(Stored data entries)
★ ★ ★
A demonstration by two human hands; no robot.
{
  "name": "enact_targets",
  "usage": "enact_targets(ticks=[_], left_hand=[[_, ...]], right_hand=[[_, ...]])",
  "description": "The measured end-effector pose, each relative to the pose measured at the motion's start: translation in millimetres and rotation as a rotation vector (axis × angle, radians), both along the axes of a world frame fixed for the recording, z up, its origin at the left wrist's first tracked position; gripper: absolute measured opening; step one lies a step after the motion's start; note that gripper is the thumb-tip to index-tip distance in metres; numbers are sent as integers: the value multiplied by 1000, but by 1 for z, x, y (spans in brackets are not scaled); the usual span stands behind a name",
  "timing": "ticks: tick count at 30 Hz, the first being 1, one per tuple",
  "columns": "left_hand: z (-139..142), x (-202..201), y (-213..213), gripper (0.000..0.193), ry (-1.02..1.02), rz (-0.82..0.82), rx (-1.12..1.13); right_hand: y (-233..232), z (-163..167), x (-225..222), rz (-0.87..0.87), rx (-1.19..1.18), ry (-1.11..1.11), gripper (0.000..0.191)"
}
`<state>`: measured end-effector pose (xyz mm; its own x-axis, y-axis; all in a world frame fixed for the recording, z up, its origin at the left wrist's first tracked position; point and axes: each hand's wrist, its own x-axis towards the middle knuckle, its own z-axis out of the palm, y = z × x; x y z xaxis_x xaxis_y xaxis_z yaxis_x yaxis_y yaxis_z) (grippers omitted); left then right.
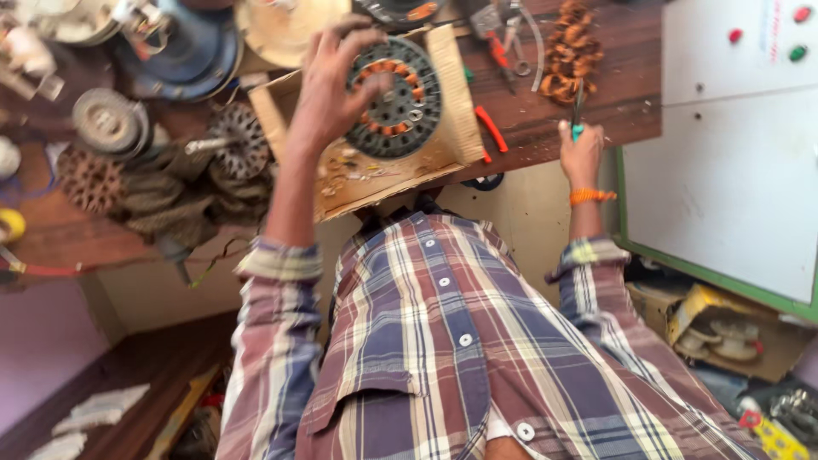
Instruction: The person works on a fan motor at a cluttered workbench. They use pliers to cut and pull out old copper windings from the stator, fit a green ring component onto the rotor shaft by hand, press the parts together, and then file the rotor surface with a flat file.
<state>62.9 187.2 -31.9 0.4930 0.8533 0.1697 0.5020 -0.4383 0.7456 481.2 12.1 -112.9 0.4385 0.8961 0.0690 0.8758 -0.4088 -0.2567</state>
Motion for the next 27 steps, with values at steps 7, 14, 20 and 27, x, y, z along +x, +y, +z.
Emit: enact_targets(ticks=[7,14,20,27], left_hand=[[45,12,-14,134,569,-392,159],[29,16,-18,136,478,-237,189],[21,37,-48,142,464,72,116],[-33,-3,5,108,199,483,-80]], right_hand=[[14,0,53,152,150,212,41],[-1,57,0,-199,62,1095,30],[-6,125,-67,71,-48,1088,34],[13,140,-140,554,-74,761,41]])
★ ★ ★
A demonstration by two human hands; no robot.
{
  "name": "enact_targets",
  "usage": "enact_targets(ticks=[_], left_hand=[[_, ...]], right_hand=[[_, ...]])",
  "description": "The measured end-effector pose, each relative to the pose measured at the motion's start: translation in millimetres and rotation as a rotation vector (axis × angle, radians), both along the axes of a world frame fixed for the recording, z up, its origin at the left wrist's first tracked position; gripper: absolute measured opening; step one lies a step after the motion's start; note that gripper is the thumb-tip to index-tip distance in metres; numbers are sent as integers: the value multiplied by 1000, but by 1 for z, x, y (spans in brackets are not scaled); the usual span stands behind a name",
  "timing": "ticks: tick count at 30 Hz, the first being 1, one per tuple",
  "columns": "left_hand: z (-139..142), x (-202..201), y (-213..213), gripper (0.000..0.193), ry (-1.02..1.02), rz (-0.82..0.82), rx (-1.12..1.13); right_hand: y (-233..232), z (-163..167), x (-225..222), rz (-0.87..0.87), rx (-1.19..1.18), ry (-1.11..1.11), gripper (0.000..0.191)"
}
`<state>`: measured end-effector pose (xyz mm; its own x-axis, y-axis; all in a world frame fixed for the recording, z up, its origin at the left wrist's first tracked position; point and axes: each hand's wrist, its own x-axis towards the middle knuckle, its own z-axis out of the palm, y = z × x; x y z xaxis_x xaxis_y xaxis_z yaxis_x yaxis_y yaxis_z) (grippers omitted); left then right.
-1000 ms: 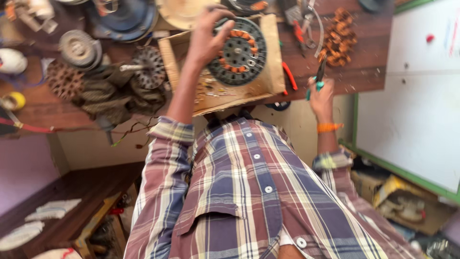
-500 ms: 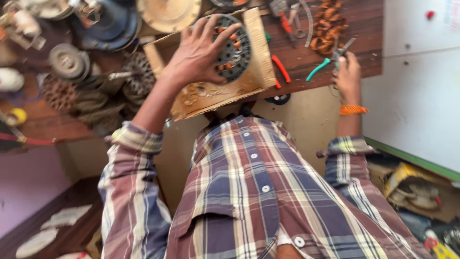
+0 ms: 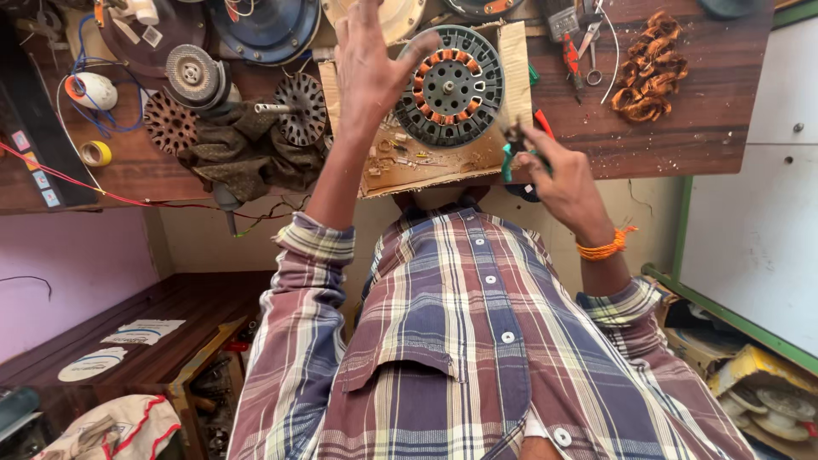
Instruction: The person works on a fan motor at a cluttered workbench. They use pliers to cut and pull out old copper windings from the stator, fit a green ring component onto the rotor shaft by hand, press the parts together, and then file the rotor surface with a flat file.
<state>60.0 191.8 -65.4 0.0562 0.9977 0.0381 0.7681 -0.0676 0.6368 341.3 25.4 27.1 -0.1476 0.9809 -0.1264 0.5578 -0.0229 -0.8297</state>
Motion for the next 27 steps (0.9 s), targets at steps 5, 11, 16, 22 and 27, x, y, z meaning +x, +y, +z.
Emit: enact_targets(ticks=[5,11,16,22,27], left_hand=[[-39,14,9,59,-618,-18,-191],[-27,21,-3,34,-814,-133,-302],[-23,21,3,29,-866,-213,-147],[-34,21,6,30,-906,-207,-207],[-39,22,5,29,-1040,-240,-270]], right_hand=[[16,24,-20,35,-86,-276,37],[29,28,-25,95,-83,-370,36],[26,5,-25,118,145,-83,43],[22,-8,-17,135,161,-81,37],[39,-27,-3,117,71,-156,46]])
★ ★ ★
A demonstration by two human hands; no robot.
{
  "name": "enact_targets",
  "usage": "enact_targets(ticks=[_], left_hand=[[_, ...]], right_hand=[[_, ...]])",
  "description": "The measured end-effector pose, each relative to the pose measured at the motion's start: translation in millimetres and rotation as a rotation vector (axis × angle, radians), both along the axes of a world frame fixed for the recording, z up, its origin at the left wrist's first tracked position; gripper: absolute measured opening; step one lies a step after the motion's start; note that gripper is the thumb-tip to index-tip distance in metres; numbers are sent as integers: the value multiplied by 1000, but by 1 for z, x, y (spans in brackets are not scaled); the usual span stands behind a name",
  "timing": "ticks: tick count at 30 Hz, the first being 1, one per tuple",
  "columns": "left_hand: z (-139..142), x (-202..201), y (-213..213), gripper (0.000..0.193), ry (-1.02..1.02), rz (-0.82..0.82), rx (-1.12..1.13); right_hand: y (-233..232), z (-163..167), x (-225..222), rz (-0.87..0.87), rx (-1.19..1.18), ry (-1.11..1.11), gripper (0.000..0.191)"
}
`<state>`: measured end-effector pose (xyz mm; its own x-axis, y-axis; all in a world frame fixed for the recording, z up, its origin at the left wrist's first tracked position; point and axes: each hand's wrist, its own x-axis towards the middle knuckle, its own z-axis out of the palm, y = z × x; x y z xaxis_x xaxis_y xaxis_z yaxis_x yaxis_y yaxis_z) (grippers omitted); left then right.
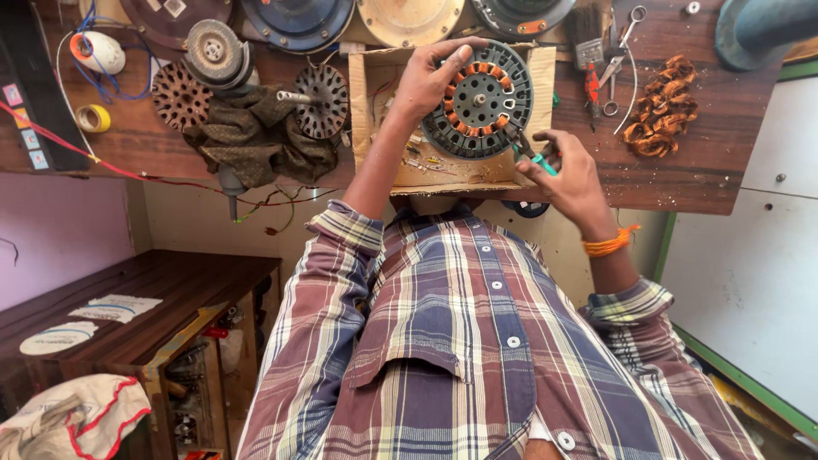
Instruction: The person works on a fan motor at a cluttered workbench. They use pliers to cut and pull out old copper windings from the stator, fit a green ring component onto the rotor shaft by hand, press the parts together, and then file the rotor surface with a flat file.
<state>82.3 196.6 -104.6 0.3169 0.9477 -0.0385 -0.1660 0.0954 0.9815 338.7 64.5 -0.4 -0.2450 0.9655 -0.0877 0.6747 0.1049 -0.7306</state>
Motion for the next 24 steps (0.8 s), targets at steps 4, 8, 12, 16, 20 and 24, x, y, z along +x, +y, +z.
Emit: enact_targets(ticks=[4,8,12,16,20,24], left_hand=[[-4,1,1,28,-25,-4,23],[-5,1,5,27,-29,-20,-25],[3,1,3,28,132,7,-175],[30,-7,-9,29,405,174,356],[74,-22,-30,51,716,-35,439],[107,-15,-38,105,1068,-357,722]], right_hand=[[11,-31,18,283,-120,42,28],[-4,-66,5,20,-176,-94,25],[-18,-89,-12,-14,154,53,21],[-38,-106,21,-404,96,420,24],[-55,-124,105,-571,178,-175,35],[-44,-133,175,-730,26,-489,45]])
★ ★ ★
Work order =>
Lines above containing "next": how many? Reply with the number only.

Output below =>
3